Monthly Archives: March 2012

Farthing by Jo Walton

2006. Tor. Hardcover. 319 pages.

From: the library

In a nutshell:

In the alternate universe of the Small Change trilogy, of which Farthing is the first book, England made peace with Hitler, and continental Europe remains under German rule.

The Farthing set, a group of political insiders who orchestrated the peace agreement, gathers at the Eversley country estate. The invited guests include Lucy and David Kahn. Lucy is the daughter of the Eversley’s and her husband is Jewish. When one of the Farthing set is murdered, it soon becomes clear to Lucy and the London inspector Carmichael, that David Kahn is being set up to take the fall for the crime.

The book switches between Lucy’s first-person perspective, and Carmichael’s third-person perspective to reveal the machinations and intrigue that are behind the murder.
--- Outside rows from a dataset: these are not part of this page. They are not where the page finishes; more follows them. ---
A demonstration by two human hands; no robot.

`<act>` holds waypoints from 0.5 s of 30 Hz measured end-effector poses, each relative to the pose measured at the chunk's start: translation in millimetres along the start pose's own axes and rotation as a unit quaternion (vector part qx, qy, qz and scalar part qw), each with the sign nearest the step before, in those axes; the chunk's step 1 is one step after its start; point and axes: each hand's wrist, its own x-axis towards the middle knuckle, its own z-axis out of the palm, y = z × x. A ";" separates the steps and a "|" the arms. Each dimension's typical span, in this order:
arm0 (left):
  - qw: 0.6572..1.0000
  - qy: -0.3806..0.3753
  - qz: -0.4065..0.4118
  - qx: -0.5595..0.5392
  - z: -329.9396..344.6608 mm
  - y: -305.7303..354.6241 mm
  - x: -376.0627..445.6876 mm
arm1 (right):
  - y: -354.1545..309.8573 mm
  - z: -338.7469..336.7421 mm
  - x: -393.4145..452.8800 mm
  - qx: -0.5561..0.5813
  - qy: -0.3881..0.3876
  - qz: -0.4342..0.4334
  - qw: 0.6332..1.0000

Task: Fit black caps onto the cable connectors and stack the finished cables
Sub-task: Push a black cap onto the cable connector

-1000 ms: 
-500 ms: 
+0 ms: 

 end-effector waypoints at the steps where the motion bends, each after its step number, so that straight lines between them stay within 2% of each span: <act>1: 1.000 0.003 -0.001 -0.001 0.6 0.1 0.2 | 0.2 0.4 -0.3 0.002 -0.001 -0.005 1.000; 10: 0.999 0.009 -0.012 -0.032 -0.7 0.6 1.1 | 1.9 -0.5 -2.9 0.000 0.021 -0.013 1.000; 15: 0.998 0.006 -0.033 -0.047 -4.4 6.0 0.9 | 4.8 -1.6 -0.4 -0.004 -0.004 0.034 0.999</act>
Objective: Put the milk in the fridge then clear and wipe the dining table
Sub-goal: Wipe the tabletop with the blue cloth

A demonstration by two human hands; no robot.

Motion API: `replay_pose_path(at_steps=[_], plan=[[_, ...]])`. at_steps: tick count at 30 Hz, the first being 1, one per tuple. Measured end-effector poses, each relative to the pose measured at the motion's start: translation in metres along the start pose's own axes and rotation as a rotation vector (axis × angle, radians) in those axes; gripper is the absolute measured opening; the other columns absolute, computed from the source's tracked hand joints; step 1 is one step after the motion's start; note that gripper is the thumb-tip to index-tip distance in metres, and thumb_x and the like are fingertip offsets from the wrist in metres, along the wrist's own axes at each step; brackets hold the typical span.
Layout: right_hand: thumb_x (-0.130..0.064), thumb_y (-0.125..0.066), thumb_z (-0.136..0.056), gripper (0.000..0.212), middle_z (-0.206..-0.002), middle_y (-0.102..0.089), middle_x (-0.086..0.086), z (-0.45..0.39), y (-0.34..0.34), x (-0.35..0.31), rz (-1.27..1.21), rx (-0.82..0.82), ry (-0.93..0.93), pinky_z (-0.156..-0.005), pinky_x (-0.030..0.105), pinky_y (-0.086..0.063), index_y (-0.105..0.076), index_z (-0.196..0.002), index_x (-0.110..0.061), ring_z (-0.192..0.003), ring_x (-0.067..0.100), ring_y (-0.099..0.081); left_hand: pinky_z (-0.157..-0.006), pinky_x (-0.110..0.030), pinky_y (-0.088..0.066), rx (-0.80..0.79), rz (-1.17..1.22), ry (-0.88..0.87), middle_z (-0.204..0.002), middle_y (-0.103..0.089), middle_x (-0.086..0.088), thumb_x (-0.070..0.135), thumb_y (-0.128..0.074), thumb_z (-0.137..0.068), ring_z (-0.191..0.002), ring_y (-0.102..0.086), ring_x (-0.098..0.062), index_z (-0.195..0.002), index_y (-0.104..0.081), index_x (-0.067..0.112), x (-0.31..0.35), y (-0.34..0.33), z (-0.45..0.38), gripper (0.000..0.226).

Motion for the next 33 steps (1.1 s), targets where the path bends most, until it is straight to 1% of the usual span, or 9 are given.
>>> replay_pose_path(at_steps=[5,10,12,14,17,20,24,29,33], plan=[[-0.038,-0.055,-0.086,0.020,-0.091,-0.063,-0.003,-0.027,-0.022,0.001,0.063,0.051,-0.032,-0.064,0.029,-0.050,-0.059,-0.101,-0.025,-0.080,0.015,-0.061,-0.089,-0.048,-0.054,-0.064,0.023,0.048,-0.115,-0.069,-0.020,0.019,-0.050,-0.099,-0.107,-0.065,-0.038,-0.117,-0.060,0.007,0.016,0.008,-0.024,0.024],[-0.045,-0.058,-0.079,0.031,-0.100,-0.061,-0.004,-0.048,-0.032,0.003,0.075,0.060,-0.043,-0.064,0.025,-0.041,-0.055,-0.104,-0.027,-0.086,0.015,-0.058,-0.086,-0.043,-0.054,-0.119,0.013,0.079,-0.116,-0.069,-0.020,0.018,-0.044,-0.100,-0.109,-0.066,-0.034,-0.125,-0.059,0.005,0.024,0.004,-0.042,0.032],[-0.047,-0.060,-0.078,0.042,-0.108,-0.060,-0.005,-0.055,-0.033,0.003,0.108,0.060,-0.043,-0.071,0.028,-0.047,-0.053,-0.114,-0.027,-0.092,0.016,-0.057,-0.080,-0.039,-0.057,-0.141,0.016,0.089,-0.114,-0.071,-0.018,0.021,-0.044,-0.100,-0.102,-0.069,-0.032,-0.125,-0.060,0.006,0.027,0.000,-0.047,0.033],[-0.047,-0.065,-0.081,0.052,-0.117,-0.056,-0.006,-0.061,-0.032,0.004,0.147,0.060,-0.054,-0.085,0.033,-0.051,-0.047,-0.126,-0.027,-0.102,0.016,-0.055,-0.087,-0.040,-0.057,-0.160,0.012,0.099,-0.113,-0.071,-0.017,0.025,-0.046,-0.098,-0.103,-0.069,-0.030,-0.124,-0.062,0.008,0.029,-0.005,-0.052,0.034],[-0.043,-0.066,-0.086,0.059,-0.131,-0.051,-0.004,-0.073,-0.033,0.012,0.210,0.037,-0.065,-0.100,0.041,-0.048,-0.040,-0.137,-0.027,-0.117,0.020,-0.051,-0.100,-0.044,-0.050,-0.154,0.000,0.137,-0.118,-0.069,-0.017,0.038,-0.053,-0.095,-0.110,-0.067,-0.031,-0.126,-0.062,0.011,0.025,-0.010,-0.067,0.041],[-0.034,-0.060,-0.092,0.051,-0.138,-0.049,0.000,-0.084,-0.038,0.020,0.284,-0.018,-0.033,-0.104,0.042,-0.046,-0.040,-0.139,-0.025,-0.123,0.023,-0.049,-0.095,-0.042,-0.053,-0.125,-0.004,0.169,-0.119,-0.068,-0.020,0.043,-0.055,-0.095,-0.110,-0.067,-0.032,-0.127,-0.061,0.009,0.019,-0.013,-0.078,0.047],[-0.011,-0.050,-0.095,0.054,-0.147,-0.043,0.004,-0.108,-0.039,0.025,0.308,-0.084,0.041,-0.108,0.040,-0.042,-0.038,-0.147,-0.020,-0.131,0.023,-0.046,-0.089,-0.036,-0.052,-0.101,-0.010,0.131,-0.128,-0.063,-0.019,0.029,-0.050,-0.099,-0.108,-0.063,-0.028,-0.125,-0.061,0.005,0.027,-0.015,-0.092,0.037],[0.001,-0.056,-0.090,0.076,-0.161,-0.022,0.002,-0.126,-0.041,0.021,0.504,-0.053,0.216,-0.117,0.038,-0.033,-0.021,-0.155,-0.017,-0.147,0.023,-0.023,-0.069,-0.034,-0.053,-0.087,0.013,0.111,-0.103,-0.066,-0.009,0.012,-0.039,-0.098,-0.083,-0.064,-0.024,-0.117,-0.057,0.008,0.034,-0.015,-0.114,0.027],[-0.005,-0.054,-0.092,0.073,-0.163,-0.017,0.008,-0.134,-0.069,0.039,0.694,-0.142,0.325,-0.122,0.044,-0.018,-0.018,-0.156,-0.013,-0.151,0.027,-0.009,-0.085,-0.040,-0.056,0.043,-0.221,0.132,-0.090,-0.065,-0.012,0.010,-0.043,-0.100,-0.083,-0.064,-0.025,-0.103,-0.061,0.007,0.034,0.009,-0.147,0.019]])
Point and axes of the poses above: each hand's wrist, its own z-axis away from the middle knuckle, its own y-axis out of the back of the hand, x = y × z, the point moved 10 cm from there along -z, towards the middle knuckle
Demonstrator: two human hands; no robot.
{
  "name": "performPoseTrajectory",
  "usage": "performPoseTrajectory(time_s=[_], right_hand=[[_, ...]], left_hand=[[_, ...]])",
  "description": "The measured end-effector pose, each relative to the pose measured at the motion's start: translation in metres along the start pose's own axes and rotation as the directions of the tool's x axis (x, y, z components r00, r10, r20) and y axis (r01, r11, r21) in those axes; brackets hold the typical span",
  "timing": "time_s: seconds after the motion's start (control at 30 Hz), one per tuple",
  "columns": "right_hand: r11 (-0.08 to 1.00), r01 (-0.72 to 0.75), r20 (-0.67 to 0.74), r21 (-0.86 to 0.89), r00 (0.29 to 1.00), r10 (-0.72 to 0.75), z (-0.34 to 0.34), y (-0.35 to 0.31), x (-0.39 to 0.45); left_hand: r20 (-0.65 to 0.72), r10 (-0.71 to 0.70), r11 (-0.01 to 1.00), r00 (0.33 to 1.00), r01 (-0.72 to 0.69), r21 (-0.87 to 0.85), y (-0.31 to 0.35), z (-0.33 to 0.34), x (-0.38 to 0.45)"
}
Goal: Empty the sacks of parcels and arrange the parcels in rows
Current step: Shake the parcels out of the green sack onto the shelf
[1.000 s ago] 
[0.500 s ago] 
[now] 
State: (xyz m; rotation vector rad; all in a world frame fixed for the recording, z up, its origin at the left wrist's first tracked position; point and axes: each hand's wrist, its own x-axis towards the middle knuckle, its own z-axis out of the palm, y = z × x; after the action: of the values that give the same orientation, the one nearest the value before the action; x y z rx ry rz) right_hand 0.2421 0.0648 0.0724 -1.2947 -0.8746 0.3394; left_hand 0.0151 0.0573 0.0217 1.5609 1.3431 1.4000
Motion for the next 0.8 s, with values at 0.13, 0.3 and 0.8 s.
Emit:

I appreciated having both Lucy and Carmichael’s viewpoints in the book. I especially admired how Walton never allows either Lucy or Carmichael to have the whole picture. For instance, Carmichael learns early on the true time and cause of death of the dead man, but even to the end of the book, Lucy still only knows about the first assumed cause of death – that the man died of a stab wound. And Lucy knows the true nature of the guests’ interpersonal relationships, the details of which never are fully revealed to Carmichael. It’s refreshing to have a mystery where the characters don’t come across as a little too omniscient. Both Lucy and Carmichael are intelligent and even prescient at times, but they are still limited in understandable, human ways.

I was not quite as chilled by the alternate universe setting as I think the book was aiming for, but there is one little chilling scene between Lucy and a servant in her parents’ household. Lucy realizes that the servant is enjoying a little power trip, on account of Lucy’s husband being Jewish and under suspicion of the police. There is a small and sad story arc in the character of David Kahn, a man who loves England and believes that the country can remain good but soon realizes that his faith in England’s moral superiority has been betrayed. (I kept an eye out for references to the American alternate universe and can only remember two references: our President was Lindbergh and there was not safe harbor for Jewish refugees in the United States.)

From reading other reviews, Lucy’s character seemed to divide readers. Generally I liked her, although the whole part of her “knowing” that she was pregnant at the moment of conception seemed rather silly to me. But otherwise, I found her believable in her reaction to her family and to events. I did like reading about a married couple that are quite happy with each other, even if that couple is under siege. David might be a little good to be true by being a banker who does microlending (Alternate history or not, that detail still seemed anachronistic. But hey, I don’t really know the history of microlending, so that’s just my perception.)

I don’t feel compelled to rush out and read the second two books of the trilogy though I do plan on getting around to them. Apparently one of them is a shout-out to the Mitfords, of whom I have only passing knowledge. I kind of feel like I want to read a book by or about the Mitfords before reading that Small Change book. I know it’s not necessary, but I think it might add to my enjoyment.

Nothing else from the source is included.